**WHAT IS EXPECTED**
Find the string "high" in the data, then copy every line where it is found.
BEGIN MATERIAL FOR THE TASK
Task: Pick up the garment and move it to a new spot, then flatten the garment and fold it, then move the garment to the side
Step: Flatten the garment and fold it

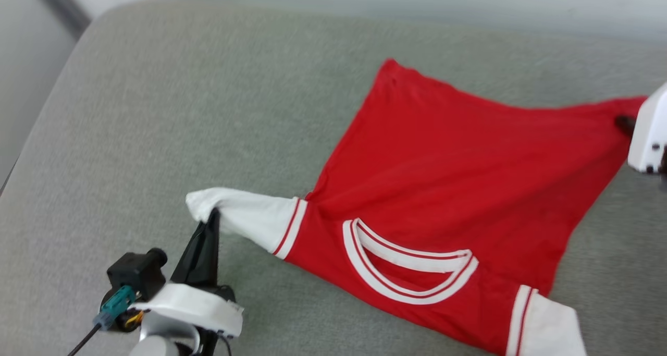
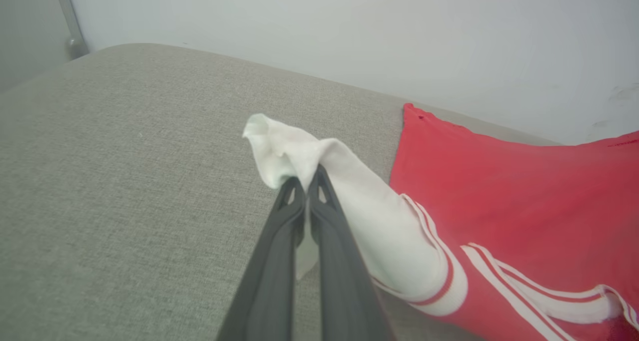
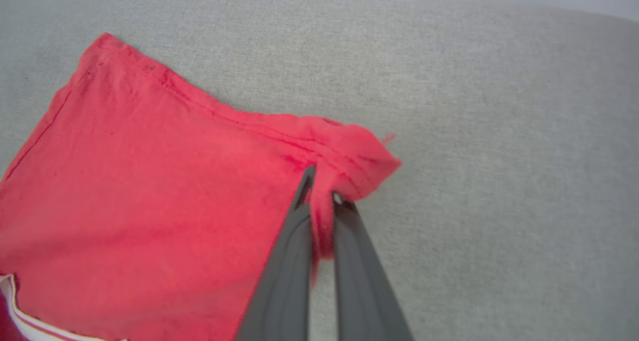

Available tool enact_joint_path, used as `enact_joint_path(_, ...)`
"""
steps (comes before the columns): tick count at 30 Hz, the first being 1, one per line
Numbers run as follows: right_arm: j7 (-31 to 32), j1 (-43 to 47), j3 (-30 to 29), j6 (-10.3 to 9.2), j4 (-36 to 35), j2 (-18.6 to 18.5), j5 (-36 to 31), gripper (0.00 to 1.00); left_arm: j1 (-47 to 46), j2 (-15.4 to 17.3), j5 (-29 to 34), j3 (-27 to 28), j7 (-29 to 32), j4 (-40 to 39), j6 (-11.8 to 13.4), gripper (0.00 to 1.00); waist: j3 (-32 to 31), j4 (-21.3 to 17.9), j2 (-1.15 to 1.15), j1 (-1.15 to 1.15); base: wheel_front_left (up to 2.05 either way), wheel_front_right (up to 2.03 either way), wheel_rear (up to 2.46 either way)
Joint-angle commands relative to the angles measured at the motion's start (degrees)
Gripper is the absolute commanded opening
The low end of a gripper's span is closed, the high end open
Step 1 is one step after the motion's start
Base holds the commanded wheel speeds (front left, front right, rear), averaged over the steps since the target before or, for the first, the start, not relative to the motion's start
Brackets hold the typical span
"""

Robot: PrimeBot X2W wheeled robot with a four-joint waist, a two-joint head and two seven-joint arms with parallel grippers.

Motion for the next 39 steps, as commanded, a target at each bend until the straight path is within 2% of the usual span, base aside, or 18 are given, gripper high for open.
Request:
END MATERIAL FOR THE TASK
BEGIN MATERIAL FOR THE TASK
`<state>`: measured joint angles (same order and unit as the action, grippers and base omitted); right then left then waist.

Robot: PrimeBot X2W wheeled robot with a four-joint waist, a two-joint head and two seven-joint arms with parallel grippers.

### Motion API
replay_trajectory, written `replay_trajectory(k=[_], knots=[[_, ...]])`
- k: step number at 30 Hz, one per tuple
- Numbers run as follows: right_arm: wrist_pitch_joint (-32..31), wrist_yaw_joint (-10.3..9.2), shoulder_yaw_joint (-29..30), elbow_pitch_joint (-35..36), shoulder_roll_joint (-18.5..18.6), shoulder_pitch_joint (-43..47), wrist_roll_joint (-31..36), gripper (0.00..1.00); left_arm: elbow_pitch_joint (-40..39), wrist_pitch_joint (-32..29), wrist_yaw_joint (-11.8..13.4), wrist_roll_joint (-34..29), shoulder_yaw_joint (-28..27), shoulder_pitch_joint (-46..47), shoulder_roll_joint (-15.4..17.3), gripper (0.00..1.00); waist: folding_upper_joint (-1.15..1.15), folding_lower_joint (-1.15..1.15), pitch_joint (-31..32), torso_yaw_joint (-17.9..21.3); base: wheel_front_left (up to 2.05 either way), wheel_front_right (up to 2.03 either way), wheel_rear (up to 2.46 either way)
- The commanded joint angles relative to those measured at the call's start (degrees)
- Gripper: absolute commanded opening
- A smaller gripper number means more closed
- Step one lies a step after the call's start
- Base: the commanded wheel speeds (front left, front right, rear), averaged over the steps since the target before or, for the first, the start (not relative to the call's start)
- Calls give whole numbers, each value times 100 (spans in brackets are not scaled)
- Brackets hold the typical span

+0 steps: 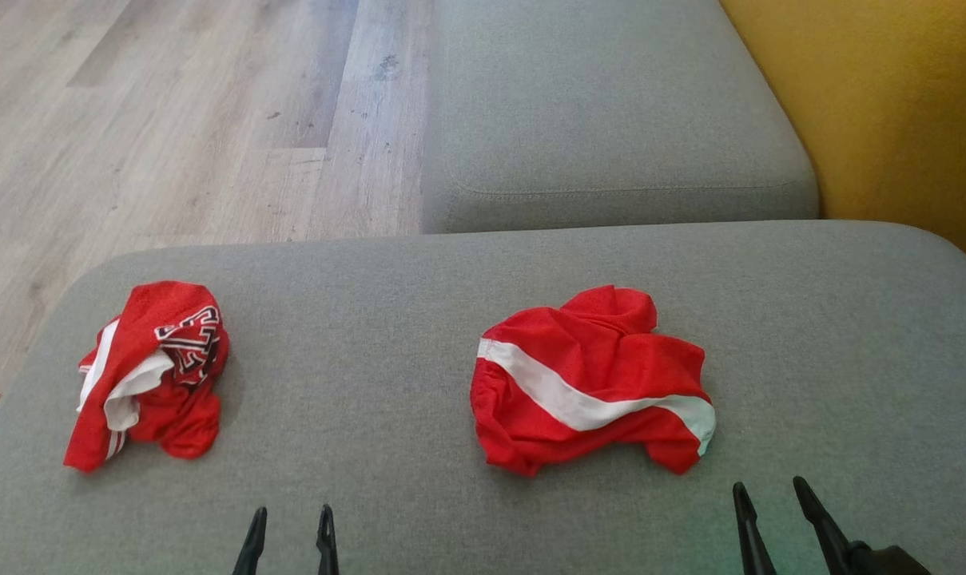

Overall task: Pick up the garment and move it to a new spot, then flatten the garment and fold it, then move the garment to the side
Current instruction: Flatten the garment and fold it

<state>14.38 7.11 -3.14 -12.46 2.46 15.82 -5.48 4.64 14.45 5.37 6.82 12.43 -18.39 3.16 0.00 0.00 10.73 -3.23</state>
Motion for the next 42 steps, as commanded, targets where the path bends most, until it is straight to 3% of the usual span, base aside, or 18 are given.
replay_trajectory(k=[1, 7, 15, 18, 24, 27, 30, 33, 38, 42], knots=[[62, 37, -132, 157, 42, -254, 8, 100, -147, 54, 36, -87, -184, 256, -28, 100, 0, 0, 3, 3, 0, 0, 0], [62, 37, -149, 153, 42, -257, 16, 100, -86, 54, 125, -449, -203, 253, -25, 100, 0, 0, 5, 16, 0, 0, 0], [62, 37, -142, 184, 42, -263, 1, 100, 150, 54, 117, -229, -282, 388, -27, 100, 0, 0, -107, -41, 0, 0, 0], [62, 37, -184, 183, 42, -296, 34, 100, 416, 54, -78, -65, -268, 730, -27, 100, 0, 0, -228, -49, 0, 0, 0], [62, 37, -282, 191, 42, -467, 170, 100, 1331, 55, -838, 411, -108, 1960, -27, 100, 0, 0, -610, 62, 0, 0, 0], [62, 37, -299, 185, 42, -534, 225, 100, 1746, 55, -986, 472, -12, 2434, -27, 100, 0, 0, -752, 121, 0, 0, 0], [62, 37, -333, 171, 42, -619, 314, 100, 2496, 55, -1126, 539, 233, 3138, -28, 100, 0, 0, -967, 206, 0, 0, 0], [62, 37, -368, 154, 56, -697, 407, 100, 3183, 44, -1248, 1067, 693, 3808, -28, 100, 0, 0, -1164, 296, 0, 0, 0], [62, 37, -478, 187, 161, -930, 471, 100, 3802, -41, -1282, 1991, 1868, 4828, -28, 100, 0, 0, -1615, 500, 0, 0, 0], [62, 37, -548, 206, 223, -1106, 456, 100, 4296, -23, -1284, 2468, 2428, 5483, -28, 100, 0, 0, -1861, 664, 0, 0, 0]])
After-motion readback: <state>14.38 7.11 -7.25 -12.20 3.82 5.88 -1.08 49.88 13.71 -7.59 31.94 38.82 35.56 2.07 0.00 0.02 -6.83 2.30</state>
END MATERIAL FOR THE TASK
**SOLUTION**
The low end of a gripper's span is closed, the high end open
Motion for the next 39 steps, as commanded, a target at each bend until the straight path is within 2% of the usual span, base aside, or 18 are given, gripper high for open.

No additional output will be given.